DATA BELOW below:
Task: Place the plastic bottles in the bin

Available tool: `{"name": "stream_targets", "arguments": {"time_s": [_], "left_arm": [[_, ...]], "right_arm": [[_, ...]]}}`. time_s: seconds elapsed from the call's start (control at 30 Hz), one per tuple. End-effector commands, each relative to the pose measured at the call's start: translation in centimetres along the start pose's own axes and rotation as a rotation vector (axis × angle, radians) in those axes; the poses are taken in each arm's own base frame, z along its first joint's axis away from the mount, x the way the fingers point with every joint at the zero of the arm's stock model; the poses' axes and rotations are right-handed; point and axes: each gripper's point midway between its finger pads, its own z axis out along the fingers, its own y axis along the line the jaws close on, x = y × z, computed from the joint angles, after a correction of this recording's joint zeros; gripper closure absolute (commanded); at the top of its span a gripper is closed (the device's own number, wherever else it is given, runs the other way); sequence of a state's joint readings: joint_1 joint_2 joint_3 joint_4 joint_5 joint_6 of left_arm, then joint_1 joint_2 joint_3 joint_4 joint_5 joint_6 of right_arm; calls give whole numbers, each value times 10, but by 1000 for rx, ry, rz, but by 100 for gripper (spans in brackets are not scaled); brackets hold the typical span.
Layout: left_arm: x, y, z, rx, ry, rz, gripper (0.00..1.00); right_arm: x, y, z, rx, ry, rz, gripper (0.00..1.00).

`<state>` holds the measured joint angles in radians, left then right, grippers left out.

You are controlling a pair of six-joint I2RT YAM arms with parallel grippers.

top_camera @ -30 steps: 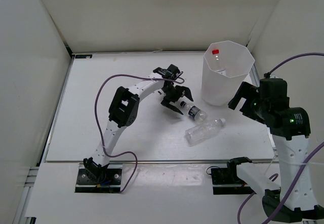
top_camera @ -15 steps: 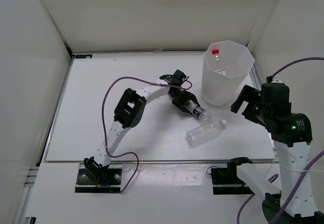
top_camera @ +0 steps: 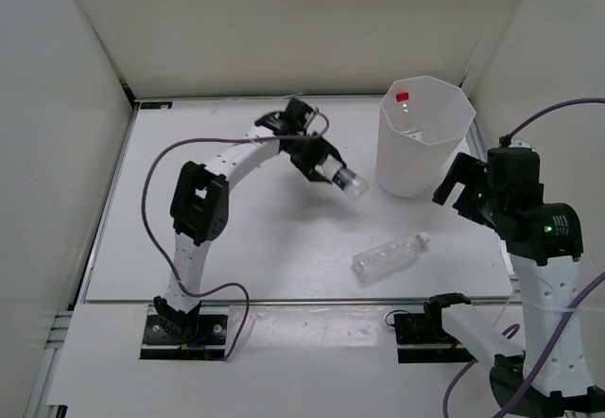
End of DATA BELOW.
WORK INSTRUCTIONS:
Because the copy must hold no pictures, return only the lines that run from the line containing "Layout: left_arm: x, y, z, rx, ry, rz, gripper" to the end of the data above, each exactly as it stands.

EXERCISE SOLUTION:
Layout: left_arm: x, y, z, rx, ry, rz, gripper (0.00..1.00); right_arm: x, y, z, rx, ry, rz, gripper (0.00..1.00).

`<state>` holds the measured joint angles in radians, left then right, grippers left out.

You are controlling a pair of six-joint I2RT YAM arms with parallel grippers.

top_camera @ -30 steps: 
top_camera @ -15 steps: 
top_camera @ +0 steps: 

Nothing further is needed to complete this exercise.